I don’t think it’s a good idea to use a set it and forget it mindset for things like these. how will they know if something happens to vaultwarden? discontinuation, enshittification, repo transfer to new maintainers, bad release by hacked account? we are roughly following the channels to get informed but someone who’s not dealing in IT much even just as a hobby probably won’t get to know if something is up. also, does watchtover properly handle database upgrades, like for postgres?

artyom@piefed.social on 05 Jan 16:26 next collapse

They said they’re not tech-savvy and you suggest self-hosting?

diabetic_porcupine@lemmy.world on 08 Jan 06:16 collapse

I use this it works great for my entire home network and it has a mobile app meaning I can use the same passwords across all my devices. But boy do I have the nagging feeling im going to lose all my passwords one day somehow.

Libb@piefed.social on 05 Jan 12:14 next collapse

Bitwarden (paid tier) will give you:

  • personal ‘vaults’ (each user their own)
  • shared vaults between members of the same group (instant sync between allowed users)
  • Web version, Windows, Mac & Linux and mobile iOS/Android.

1Password will give you the same in a nicer package, but is also more expensive (edit: also it is not-US based… at least for now)

You can also use an app like KeepassXC and store your password database in shared end to end encrypted cloud service (say, Filen.io) and give access to whomever you need to share it with but it’s lore hassle, imho not what someone at their working place should bother with.

Sirius006@sh.itjust.works on 06 Jan 14:12 collapse

As I just mentionned elsewhere : I didn’t realize it when I posted but after the feedback I think I’ll buy European… but canadian might be ok too. Why do you think 1password might become US-based?

Libb@piefed.social on 06 Jan 15:20 collapse

Why do you think 1password might become US-based?
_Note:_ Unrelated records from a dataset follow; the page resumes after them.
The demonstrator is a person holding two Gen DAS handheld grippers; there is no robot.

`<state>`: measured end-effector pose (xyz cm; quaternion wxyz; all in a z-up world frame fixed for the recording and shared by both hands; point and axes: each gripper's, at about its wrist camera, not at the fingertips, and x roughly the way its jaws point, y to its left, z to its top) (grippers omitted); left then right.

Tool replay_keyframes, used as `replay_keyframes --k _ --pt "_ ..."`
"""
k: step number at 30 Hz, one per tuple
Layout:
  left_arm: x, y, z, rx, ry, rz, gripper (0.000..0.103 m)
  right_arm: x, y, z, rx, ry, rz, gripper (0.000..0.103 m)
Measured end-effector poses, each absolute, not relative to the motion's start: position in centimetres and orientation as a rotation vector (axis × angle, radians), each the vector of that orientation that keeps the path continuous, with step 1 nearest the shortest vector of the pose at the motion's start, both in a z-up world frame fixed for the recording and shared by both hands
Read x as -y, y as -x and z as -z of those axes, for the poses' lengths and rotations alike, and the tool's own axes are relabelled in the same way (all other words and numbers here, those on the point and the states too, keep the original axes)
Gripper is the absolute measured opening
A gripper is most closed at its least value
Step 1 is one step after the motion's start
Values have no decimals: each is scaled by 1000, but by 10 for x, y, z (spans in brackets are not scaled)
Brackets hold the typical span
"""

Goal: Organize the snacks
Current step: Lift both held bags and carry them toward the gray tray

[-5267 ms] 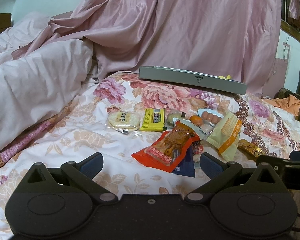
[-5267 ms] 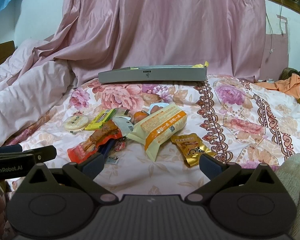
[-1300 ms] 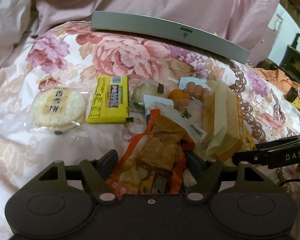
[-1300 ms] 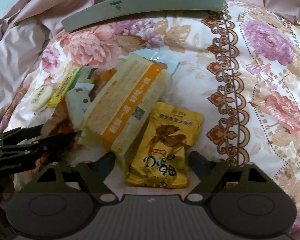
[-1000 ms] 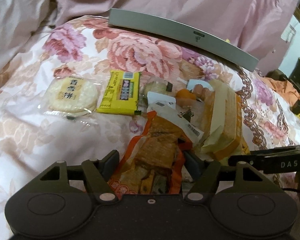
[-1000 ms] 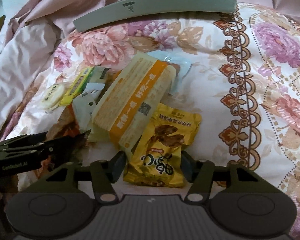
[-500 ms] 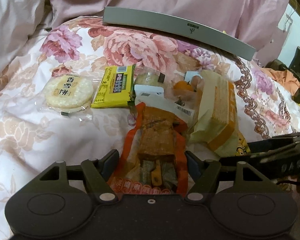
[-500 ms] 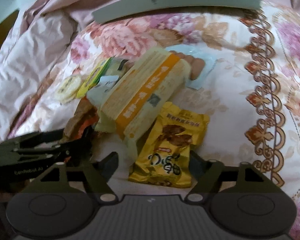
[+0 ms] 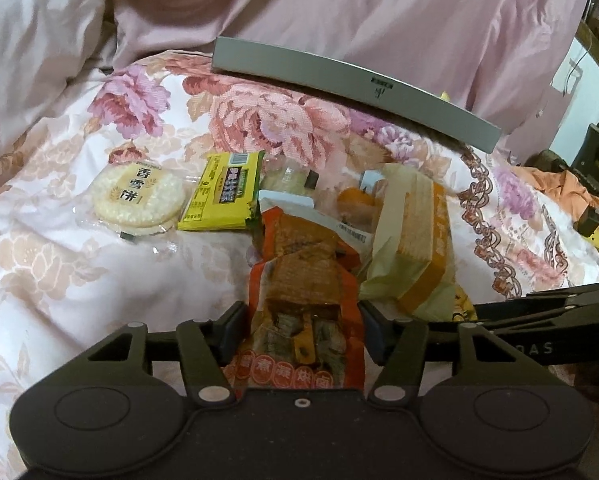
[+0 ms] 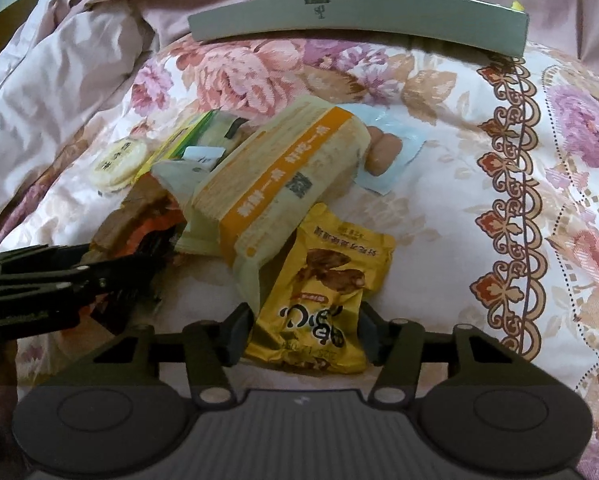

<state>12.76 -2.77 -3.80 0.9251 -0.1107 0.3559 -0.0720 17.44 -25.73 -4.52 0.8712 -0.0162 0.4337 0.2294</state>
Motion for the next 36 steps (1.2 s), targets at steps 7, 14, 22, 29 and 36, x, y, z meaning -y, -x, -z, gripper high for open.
replay_keyframes --k 7,14,22,29,36 --pt "29 -121 37 -694 274 156 59 271 -179 44 -937 -84 -520 59" --pt "22 -117 33 -637 342 154 57 287 -188 48 -994 -315 -625 59" --pt "11 -112 23 -576 418 132 55 290 -195 53 -1028 -514 -779 59" --pt "6 -104 17 -552 452 112 55 279 -191 44 -1003 -539 -959 59" --pt "-1 -95 4 -514 486 85 55 282 -184 28 -911 -570 -1033 58"
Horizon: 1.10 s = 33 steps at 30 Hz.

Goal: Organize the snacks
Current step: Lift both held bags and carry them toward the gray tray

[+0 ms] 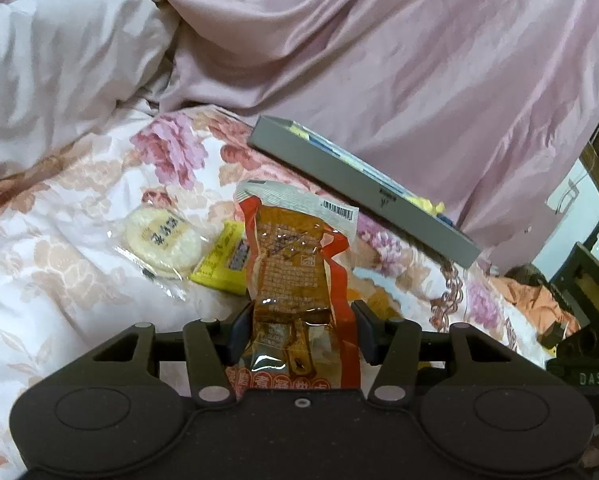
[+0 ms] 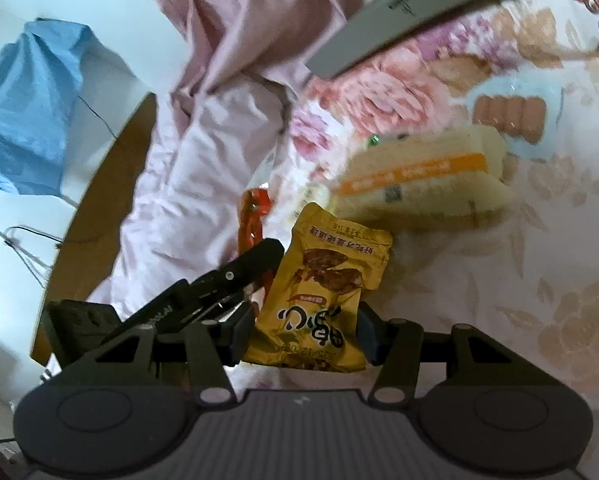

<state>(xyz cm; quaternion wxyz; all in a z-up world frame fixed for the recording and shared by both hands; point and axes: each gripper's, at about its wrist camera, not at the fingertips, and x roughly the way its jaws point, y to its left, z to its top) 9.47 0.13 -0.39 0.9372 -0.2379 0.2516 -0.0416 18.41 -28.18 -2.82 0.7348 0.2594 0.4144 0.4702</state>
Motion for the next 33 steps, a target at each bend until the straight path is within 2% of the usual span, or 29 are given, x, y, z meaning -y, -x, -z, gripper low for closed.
replay_keyframes --k 15,23,33 --pt "18 -139 -51 -444 439 57 55 310 -188 -31 -541 -511 -889 58" --pt "45 -200 -75 -402 409 50 55 308 -230 -60 -383 -404 -734 58" --pt "67 -303 -81 -395 399 16 55 316 -299 -60 -244 -406 -480 58"
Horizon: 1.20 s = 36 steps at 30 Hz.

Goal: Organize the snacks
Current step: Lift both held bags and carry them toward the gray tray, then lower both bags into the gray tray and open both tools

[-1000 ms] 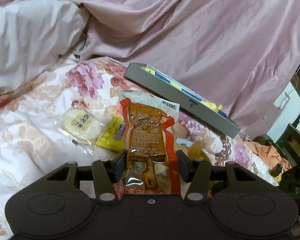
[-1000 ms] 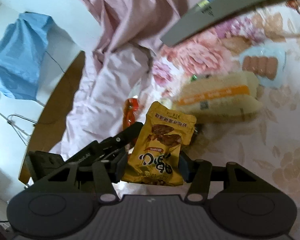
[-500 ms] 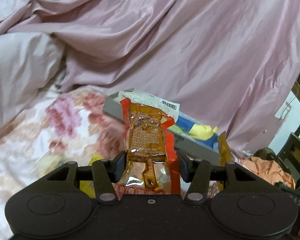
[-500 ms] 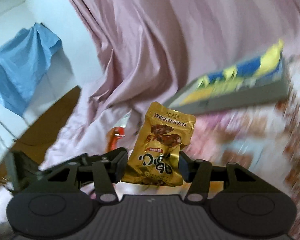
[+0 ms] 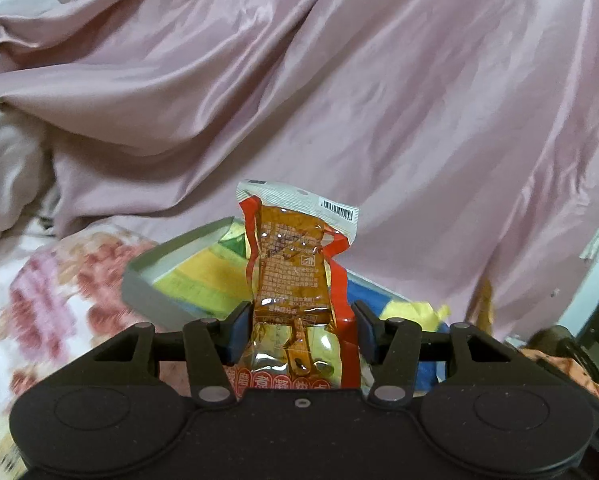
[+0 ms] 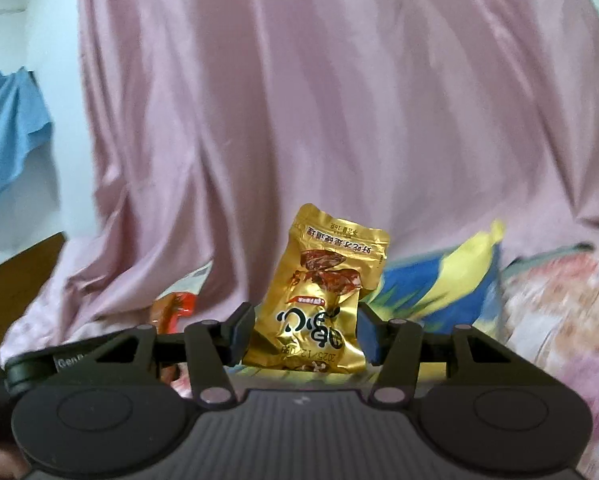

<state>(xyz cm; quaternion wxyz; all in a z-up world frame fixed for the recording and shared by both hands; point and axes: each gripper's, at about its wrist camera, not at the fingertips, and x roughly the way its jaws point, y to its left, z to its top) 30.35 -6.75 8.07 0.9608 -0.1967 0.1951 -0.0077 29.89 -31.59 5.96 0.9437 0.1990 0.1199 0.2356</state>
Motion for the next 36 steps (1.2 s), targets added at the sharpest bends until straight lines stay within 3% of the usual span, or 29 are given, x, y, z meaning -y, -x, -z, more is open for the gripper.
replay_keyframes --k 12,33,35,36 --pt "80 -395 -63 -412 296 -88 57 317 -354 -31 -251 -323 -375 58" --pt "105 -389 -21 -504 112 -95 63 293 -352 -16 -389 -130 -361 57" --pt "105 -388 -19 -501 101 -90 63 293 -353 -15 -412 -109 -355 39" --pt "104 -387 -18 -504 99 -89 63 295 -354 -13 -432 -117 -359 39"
I was half-trolling, but only half, based on what the all mighty Donald said regarding Canada (and Greenland) having to become part of the US…

rhel@lemmy.blahaj.zone on 05 Jan 15:16 next collapse

Here are some password managers that are either based in Europe or are Open Source: https://buy-european.net/en/category/password-managers

Sirius006@sh.itjust.works on 05 Jan 16:56 collapse

Thanks, I forgot to mention this, but I’d feel much more comfortable with something that cannot be forced to send my data to the US (I’m in Europe). Unfortunately, the best options mentioned so far in this thread are not based in Europe, but I’ll look into this list.

doodoo_wizard@lemmy.ml on 05 Jan 20:35 collapse

Do you mean the us government or just into us jurisdiction?

I’m pretty sure that even with a service based in another European nation whose servers are in that nation you couldn’t rely on either…

Sirius006@sh.itjust.works on 06 Jan 14:27 collapse

You are certainly correct.

For now we are looking for a solution that works out of the box as we don’t have time and energy for maintenance, but I realise this has drawbacks.

As I said elsewhere for the past 8 years a friend of mine used to help me with technical stuff as a freelance, but he found a full time job recently and I haven’t found/looked for a replacement yet. When I do I’ll consider self hosting the password manager.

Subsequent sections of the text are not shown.